### TASK BRIEF
From the records below, transcribe exactly the lines that begin at the line with "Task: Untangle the" and end at the line with "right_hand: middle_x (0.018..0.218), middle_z", both included.

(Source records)

○ ○ ○ ○

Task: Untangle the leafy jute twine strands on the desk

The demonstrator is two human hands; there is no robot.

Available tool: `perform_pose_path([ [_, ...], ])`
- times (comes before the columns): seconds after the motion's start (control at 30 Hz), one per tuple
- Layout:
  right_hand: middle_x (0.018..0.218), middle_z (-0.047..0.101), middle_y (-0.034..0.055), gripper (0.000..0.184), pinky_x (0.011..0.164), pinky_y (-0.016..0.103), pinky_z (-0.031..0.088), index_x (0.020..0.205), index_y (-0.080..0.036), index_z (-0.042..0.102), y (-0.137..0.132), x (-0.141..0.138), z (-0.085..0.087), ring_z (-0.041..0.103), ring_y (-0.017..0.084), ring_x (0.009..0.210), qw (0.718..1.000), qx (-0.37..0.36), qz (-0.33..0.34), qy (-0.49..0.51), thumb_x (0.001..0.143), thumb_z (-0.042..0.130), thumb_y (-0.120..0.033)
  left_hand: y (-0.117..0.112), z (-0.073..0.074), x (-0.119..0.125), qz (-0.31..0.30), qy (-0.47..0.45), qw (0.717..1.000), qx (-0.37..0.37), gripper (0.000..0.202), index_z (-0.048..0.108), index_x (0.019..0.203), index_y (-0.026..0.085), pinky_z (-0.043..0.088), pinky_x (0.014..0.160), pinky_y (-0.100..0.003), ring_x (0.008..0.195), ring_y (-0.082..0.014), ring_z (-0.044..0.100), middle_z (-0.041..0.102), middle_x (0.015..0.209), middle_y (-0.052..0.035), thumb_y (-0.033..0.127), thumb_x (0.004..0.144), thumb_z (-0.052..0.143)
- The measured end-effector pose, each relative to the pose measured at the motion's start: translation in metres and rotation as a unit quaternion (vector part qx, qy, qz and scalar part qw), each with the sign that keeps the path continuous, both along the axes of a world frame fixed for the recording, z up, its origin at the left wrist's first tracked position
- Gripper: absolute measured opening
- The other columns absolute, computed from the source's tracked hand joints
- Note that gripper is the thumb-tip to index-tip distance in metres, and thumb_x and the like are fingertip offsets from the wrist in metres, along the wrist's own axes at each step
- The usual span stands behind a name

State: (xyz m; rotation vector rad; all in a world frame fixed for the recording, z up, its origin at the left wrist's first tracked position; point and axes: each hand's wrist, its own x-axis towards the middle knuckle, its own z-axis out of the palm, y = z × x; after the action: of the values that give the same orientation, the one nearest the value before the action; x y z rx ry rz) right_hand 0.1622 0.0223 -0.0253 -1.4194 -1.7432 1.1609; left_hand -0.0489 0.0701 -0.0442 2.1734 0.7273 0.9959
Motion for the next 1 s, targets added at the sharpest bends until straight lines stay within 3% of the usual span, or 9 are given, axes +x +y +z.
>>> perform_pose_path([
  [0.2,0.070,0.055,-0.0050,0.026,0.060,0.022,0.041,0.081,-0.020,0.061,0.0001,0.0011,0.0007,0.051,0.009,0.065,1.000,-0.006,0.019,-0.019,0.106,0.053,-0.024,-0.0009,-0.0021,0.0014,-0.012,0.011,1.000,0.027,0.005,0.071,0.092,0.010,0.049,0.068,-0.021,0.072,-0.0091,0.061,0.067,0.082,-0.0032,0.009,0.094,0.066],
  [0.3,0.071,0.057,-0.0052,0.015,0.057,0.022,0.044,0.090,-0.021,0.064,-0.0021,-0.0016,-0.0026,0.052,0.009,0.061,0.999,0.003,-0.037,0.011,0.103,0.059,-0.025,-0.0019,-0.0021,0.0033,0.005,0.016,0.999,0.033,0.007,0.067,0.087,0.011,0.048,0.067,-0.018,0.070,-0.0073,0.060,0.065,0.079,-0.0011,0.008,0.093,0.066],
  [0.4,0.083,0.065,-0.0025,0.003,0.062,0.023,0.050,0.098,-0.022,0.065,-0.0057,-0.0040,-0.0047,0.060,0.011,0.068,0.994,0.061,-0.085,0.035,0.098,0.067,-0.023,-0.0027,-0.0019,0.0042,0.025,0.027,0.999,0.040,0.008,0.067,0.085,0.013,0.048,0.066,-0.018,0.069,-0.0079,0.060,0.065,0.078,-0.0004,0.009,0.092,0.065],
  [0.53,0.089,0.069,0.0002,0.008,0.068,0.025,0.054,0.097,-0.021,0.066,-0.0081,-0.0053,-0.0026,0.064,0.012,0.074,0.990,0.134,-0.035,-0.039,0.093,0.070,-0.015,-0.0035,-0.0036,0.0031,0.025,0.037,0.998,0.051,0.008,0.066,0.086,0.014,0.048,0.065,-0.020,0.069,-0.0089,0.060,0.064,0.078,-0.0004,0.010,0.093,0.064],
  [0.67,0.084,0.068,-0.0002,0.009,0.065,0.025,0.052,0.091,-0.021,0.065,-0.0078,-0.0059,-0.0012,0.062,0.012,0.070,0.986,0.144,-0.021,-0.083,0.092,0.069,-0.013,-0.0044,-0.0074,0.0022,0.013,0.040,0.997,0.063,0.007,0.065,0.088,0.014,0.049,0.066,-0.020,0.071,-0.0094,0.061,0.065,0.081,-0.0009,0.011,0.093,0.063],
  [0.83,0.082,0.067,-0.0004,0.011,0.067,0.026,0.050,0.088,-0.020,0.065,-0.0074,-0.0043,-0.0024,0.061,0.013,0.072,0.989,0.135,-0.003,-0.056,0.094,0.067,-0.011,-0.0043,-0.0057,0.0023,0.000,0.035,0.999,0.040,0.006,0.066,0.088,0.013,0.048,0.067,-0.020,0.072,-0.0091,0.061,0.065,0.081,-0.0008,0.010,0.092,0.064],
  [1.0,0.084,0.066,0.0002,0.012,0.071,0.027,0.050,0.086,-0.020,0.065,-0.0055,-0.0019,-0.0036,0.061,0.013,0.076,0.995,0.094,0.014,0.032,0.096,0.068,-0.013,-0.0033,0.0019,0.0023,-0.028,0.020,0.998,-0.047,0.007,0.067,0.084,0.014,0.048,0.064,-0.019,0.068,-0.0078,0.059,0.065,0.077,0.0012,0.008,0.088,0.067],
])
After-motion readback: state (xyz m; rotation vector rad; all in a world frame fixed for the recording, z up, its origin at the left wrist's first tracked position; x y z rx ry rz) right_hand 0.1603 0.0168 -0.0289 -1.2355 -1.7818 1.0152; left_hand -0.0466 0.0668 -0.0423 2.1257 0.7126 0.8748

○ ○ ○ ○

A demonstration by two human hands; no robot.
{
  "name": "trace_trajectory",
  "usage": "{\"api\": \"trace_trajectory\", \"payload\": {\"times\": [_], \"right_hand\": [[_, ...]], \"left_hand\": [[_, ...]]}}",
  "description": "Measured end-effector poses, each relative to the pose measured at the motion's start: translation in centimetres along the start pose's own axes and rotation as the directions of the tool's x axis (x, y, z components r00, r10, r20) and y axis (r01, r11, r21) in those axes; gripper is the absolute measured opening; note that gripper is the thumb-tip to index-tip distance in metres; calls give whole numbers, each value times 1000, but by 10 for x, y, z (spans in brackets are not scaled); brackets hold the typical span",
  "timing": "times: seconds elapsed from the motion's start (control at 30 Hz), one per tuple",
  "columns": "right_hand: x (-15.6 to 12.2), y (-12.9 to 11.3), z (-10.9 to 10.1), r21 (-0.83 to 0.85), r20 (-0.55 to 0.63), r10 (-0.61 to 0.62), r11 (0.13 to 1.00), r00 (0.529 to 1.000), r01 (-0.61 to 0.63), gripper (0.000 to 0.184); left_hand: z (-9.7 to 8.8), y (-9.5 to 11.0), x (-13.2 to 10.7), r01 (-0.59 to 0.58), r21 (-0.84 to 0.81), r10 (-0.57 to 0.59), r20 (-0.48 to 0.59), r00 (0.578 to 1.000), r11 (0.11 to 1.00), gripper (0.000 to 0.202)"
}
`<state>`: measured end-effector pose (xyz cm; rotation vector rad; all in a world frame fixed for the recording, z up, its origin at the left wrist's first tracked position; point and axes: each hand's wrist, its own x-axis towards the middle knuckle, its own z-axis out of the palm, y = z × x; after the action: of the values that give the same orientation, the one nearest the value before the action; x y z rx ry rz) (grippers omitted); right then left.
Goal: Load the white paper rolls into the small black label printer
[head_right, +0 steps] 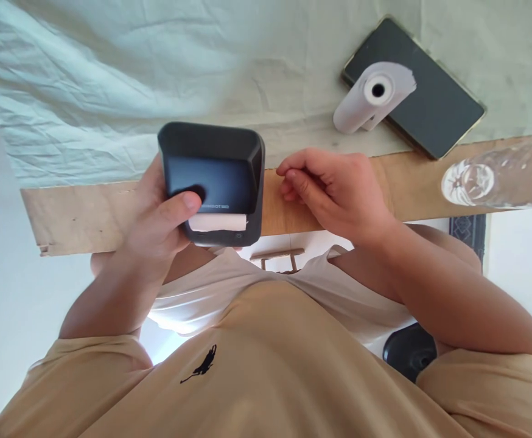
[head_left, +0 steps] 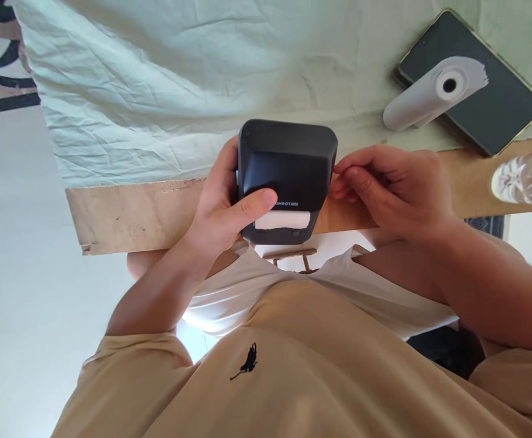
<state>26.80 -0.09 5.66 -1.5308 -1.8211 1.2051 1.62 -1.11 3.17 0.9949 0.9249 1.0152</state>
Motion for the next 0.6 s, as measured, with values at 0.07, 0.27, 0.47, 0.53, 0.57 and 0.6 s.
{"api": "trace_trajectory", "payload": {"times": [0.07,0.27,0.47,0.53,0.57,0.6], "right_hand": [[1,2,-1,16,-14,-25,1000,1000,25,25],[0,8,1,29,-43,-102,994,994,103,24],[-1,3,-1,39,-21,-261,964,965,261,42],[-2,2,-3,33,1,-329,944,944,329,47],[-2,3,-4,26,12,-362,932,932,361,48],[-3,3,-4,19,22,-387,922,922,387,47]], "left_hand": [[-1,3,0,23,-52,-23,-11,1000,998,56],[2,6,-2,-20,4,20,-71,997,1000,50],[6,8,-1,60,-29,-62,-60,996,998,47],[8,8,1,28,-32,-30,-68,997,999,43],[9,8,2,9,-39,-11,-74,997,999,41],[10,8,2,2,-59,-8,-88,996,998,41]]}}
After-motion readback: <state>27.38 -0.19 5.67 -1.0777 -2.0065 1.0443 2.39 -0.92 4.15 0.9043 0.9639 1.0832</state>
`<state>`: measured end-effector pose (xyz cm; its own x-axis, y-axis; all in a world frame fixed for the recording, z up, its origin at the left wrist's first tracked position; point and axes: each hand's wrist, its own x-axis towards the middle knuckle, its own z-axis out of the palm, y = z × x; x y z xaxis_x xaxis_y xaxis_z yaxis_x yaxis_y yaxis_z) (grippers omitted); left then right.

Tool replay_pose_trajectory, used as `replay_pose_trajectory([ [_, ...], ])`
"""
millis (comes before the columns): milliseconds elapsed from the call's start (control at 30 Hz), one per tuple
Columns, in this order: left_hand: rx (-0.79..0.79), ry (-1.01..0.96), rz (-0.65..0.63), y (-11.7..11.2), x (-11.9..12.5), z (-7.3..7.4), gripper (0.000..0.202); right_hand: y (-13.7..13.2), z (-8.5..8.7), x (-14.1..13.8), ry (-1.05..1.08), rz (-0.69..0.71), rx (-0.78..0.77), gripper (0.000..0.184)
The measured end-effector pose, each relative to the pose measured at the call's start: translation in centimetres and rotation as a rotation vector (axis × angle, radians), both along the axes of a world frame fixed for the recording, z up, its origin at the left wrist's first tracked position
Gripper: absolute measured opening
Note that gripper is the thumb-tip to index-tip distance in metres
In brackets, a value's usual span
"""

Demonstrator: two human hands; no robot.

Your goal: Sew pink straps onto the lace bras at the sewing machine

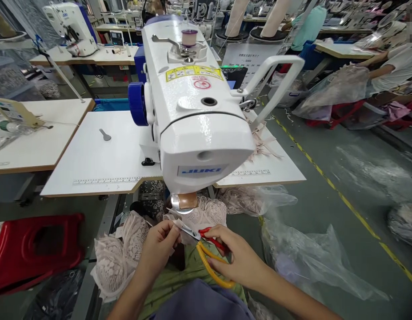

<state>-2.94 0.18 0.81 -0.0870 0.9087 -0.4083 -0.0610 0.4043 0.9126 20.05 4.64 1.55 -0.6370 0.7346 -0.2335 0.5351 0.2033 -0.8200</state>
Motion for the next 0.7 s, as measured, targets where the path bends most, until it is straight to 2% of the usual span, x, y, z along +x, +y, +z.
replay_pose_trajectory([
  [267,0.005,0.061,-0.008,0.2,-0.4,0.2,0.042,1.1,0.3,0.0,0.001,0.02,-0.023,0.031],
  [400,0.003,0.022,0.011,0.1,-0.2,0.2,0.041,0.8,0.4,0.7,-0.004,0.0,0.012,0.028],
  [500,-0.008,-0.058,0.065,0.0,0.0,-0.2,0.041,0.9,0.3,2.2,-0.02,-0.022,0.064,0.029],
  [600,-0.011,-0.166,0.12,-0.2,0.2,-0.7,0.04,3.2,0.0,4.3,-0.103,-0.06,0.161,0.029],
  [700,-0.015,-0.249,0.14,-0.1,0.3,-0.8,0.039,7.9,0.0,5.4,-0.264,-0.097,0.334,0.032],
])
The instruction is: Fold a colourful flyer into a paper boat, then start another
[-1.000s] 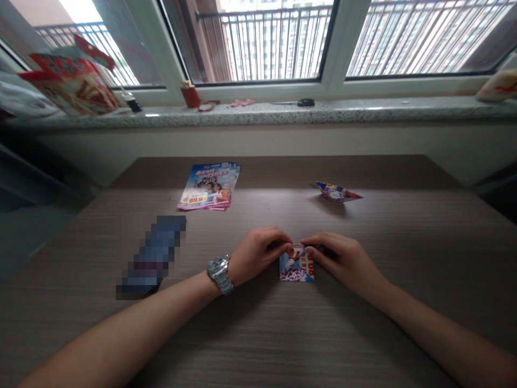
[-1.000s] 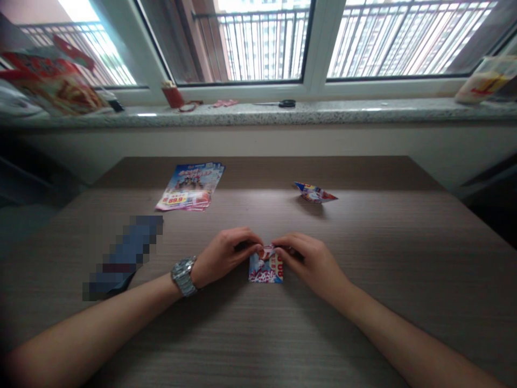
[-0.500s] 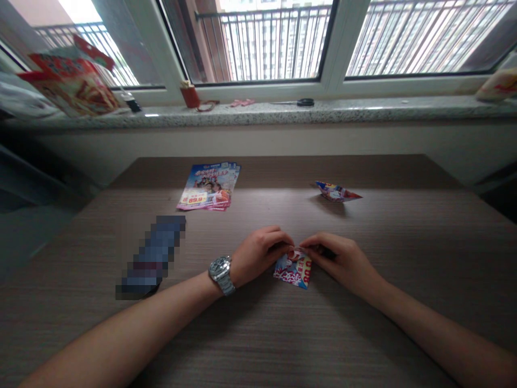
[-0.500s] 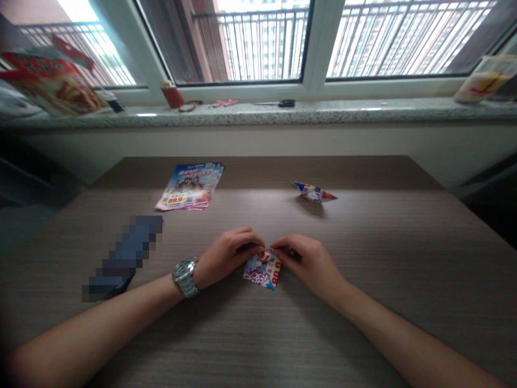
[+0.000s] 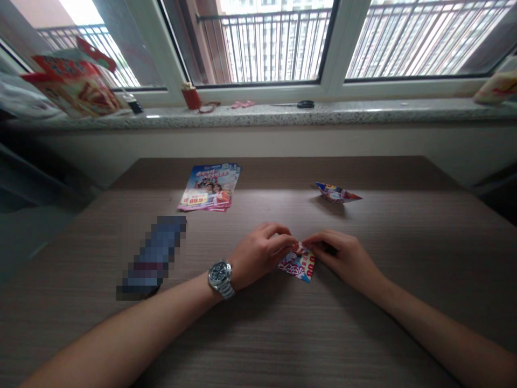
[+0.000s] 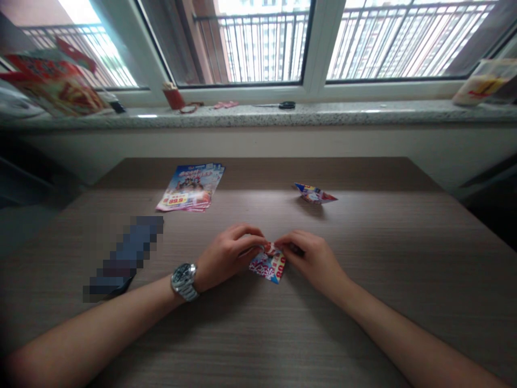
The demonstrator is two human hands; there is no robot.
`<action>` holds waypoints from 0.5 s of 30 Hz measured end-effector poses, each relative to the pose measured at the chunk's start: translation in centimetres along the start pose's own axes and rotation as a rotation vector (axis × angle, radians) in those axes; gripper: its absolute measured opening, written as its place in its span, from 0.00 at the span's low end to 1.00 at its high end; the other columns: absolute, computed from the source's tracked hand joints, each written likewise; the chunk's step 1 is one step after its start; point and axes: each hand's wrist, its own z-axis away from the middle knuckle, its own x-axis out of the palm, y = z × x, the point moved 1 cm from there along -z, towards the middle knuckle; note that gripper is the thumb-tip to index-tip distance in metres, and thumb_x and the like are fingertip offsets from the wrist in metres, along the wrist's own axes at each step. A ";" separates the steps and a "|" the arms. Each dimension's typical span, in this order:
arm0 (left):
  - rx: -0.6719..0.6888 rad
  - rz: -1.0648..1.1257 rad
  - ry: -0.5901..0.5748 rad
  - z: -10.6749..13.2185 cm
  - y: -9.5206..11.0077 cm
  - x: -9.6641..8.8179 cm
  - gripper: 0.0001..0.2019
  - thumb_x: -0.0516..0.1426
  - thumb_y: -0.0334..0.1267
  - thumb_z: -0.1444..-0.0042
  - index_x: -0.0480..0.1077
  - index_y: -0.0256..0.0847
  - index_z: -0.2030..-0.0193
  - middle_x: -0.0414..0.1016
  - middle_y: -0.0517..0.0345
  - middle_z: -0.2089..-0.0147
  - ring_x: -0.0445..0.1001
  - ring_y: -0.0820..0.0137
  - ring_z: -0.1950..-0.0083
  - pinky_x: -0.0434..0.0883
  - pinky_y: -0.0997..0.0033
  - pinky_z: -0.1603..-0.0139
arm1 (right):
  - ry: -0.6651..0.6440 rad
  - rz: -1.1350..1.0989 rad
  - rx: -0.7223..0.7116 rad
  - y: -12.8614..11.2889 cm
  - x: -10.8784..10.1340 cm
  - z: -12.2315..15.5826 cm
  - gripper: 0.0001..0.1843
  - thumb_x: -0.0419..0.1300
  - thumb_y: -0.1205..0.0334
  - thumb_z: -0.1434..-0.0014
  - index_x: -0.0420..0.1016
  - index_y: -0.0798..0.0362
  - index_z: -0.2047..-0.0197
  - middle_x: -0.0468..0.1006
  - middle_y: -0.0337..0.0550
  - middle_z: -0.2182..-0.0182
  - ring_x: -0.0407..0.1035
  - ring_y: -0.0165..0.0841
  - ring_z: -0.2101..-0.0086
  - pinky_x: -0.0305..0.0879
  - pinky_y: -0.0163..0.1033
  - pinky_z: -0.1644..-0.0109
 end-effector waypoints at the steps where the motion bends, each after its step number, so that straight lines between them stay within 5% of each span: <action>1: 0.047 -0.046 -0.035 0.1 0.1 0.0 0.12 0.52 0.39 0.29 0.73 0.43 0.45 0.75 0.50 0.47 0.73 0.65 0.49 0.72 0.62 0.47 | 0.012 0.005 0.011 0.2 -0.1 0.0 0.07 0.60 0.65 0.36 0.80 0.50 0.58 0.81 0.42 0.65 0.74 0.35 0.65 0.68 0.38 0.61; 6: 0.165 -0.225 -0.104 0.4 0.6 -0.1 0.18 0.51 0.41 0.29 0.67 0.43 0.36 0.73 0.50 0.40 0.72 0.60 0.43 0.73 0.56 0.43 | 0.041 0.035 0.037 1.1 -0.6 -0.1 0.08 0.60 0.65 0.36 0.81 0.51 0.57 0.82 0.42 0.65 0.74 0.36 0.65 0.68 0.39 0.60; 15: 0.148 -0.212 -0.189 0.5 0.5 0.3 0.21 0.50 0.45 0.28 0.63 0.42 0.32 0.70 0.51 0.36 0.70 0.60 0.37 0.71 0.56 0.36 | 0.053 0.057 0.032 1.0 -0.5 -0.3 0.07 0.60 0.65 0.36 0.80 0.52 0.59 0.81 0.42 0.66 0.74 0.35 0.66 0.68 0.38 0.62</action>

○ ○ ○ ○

### TASK OUTPUT
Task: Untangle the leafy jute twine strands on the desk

The demonstrator is two human hands; there is no robot.

Available tool: `perform_pose_path([ [_, ...], ])`
- times (comes before the columns): seconds after the motion's start (control at 30 Hz), one per tuple
- Layout:
  right_hand: middle_x (0.018..0.218), middle_z (-0.047..0.101), middle_y (-0.034..0.055), gripper (0.000..0.184), pinky_x (0.011..0.164), pinky_y (-0.016..0.103), pinky_z (-0.031..0.088), index_x (0.020..0.205), index_y (-0.080..0.036), index_z (-0.042..0.102), y (-0.137..0.132), x (-0.141..0.138), z (-0.085..0.087), ring_z (-0.041..0.103), ring_y (-0.017..0.084), ring_x (0.009..0.210), qw (0.718..1.000), qx (-0.37..0.36), qz (-0.33..0.34), qy (-0.49..0.51), thumb_x (0.001..0.143), thumb_z (-0.042..0.130), thumb_y (-0.120..0.033)

The answer has been supplied in full.